I make this decision with mixed emotions but absolute conviction that after eight years of working with the police and key partners, this is the right decision for the Office of the Police and Crime Commissioner (OPCC), Constabulary and, most importantly, local people.

I feel fortunate enough to have been part of decisions and projects that have found solutions and pushed boundaries of innovation in the Constabulary and within shared work with our partners in the criminal justice system, local authorities, health service, charities, community groups, businesses and local residents.

Please be assured that neither the Constabulary, the OPCC nor I will be taking our foot off the pedal between now and the elections. I am still your PCC until May and I will be doing everything I can to push forward crucial policing matters to improve the lives of people in our communities.

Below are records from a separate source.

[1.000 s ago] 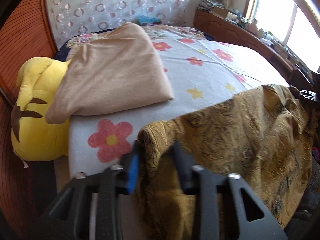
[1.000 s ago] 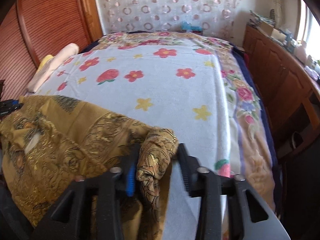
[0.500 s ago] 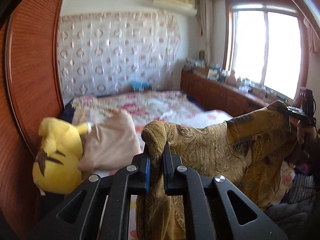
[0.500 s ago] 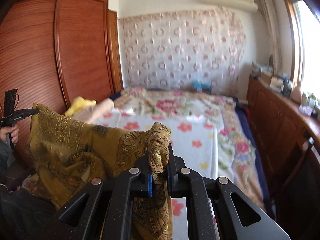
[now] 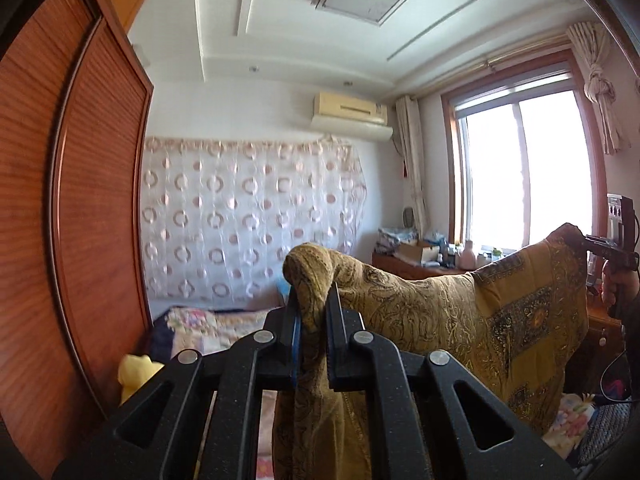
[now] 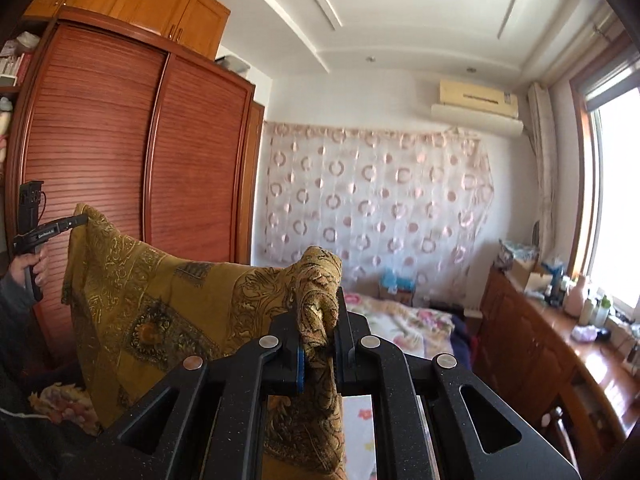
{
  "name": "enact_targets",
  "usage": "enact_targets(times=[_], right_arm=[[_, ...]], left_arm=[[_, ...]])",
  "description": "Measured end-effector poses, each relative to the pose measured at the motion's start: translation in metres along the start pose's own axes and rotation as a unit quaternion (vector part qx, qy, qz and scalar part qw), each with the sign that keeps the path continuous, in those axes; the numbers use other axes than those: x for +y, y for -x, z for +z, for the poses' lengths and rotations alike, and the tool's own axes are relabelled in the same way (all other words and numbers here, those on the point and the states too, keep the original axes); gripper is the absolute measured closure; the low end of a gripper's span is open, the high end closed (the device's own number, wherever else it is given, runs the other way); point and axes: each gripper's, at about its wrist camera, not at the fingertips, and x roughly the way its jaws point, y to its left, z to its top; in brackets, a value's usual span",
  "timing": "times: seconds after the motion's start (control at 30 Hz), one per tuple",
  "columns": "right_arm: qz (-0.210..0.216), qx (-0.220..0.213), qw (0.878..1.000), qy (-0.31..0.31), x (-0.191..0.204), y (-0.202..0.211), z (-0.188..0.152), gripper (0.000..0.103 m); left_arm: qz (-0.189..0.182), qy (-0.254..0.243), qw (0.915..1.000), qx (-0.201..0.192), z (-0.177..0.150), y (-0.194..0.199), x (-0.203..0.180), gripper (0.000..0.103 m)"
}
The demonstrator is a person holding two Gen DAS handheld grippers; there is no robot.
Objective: Fold small clothes
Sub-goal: 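Grasp the robe's hem with both tools and lift it high, then lower the lifted robe onto the bed with both tools and release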
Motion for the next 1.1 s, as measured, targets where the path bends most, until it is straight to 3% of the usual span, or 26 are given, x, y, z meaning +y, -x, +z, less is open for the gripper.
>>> enact_targets(times=[0.2, 0.37, 0.57, 0.73, 0.77, 0.83, 0.87, 0.9, 0.97, 1.03, 1.1], right_arm=[[-0.008, -0.041, 0.999, 0.018, 0.005, 0.03, 0.035, 0.093], [-0.013, -0.052, 0.998, 0.019, 0.002, 0.035, 0.036, 0.093], [-0.026, 0.012, 1.0, 0.008, -0.004, -0.048, 0.001, 0.093], [-0.036, 0.086, 0.996, -0.012, -0.018, -0.146, -0.036, 0.093], [-0.04, 0.099, 0.994, -0.018, -0.022, -0.169, -0.048, 0.093], [-0.047, 0.128, 0.99, -0.031, -0.026, -0.214, -0.074, 0.091], [-0.049, 0.158, 0.985, -0.041, -0.03, -0.242, -0.092, 0.084], [-0.057, 0.182, 0.98, -0.052, -0.033, -0.262, -0.103, 0.076], [-0.086, 0.229, 0.967, -0.071, -0.038, -0.301, -0.137, 0.072], [-0.104, 0.266, 0.955, -0.082, -0.039, -0.322, -0.166, 0.071], [-0.103, 0.289, 0.948, -0.09, -0.035, -0.328, -0.19, 0.07]], left_arm=[[0.017, -0.02, 0.999, -0.035, 0.035, 0.008, 0.004, 0.093], [0.038, -0.03, 0.9981, -0.039, 0.034, -0.005, 0.011, 0.093], [0.055, -0.02, 0.9982, 0.017, 0.004, -0.069, 0.023, 0.093], [0.07, -0.007, 0.9936, 0.087, -0.045, -0.169, 0.042, 0.092], [0.076, -0.012, 0.9922, 0.098, -0.056, -0.188, 0.044, 0.09], [0.089, -0.025, 0.9873, 0.129, -0.087, -0.234, 0.049, 0.075], [0.093, -0.027, 0.984, 0.15, -0.103, -0.252, 0.052, 0.064], [0.089, -0.02, 0.9797, 0.179, -0.123, -0.271, 0.058, 0.062], [0.083, -0.002, 0.9719, 0.22, -0.152, -0.286, 0.064, 0.057], [0.08, 0.01, 0.9682, 0.237, -0.174, -0.285, 0.063, 0.045], [0.067, 0.013, 0.9651, 0.253, -0.194, -0.277, 0.058, 0.026]])
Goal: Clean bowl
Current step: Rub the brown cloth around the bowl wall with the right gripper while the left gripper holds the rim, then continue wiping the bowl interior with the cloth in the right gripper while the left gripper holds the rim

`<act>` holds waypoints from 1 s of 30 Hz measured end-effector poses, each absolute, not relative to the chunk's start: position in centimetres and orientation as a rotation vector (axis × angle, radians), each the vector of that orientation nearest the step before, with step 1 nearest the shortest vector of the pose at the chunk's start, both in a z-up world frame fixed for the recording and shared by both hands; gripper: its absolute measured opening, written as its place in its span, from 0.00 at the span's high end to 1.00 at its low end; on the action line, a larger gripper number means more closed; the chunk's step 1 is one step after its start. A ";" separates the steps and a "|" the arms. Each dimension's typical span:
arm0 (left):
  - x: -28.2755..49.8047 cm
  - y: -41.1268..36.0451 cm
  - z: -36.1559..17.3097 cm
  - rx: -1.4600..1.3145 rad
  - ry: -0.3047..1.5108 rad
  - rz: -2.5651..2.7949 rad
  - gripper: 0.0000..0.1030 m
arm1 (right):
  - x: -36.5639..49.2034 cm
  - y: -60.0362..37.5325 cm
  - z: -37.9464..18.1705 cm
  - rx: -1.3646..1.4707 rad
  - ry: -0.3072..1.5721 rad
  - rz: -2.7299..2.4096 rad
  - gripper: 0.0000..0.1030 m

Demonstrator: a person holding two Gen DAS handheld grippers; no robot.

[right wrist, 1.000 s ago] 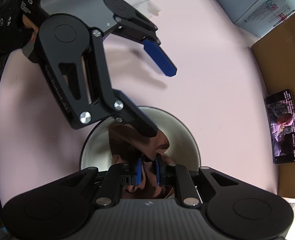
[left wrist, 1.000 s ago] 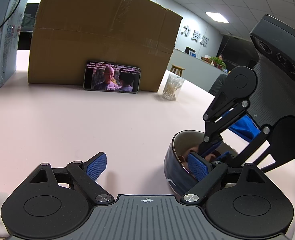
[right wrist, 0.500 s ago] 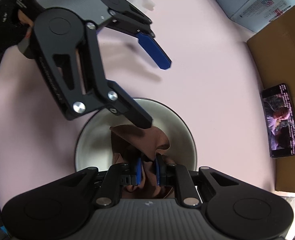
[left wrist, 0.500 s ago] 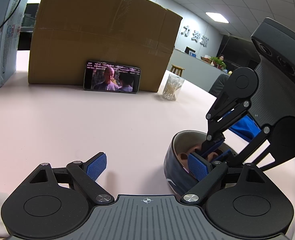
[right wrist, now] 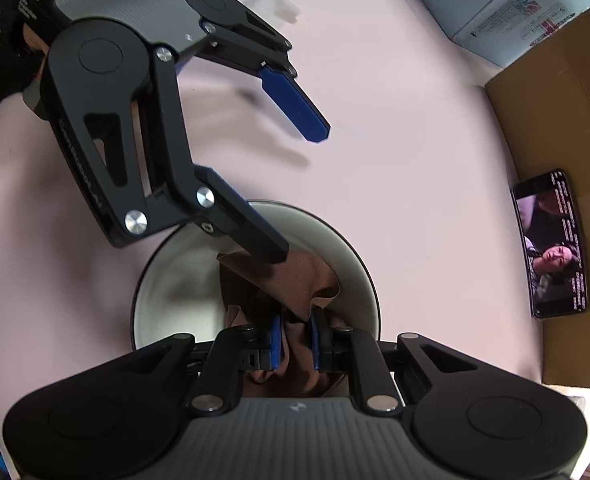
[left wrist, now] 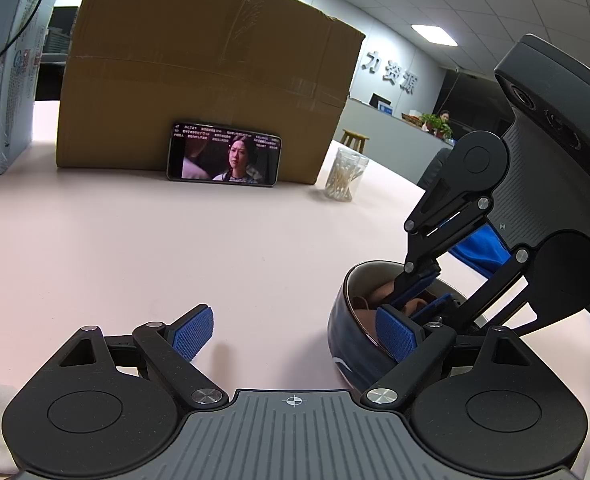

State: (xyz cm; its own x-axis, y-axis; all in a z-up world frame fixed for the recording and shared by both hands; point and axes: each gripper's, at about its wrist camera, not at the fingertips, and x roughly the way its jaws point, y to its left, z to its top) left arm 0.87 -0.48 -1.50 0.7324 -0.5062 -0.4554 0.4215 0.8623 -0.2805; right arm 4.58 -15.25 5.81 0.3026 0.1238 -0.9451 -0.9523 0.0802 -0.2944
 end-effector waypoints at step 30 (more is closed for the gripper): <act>0.8 -0.5 -1.5 -0.166 0.550 -0.515 0.12 | 4.0 -15.2 6.0 -1.189 0.927 1.040 0.85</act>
State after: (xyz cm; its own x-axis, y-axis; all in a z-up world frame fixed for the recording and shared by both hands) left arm 0.84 -0.46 -1.50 0.7295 -0.5091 -0.4567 0.4224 0.8606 -0.2846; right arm 3.97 -15.22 5.96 0.2717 0.1354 -0.9528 -0.9620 0.0643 -0.2652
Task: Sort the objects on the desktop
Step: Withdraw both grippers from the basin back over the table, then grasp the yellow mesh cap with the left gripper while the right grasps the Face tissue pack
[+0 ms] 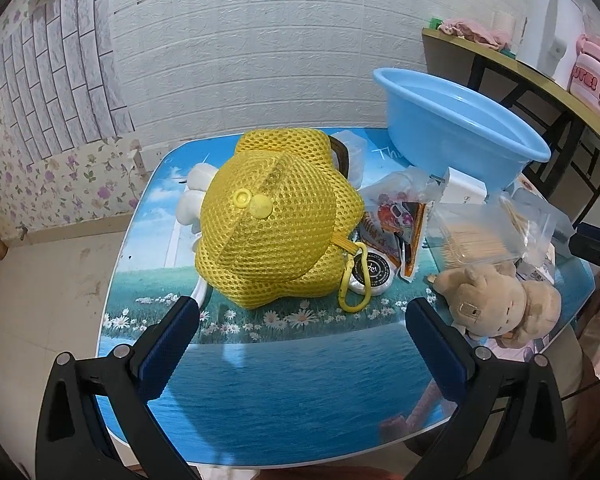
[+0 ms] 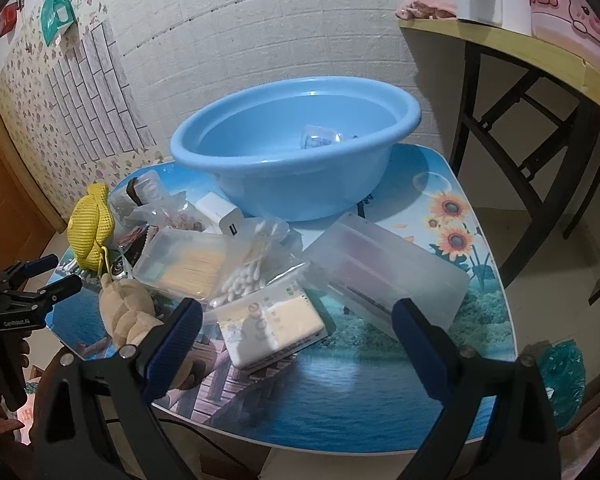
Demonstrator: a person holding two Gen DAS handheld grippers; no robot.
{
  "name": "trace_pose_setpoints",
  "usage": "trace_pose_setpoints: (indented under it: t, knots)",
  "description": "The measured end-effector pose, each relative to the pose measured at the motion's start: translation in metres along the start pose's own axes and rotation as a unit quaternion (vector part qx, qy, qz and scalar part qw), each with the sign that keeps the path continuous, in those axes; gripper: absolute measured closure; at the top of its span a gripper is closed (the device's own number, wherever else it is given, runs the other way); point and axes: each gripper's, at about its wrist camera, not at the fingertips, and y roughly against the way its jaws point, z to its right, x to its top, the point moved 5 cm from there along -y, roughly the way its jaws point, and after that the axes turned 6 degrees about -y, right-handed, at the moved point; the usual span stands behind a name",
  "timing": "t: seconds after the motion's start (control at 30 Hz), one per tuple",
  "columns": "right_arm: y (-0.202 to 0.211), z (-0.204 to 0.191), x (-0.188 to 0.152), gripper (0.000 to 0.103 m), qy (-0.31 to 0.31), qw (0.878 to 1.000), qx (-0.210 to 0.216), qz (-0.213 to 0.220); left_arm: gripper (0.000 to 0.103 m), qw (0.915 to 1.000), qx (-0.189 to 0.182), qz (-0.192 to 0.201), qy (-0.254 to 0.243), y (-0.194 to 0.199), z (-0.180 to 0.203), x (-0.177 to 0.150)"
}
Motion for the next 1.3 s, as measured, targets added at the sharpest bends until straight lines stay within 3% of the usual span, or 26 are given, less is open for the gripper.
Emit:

One area of work that needs continued focus, drive and innovation are the Violence Reduction Units (VRUs). Set up last September, the VRUs are made of our five local authorities, education, police, clinical commission groups, public health departments, charities and community groups.

We initially received £1.16m to set up the VRU and the Government has just announced Avon and Somerset will receive a further £1.16m to tackle serious violence among young people in our communities.

This additional funding allows us to continue building on the public health approach to tackling the root causes of these terrible offences that have a devastating impact on victims, perpetrators, their families and entire communities. We need to be identifying and providing interventions for young people at a much earlier stage and make them feel part of a society to which they want to contribute in order to stop them from taking the wrong path.

As I’ve said before, we cannot ‘police’ our way out of this issue and sustainability is going to be key for the VRUs. We all need to be working together to stop young lives being lost or wasted because of serious violence.

It is important to be clear this is not a quick fix and taking this bigger picture approach, which is widely recognised by all partners as the only way to tackle it effectively, is going to need commitment and long term investment. I will continue to update you over the coming months on the initiatives that are being rolled out for young people who are at risk of becoming involved in knife crime or being victims.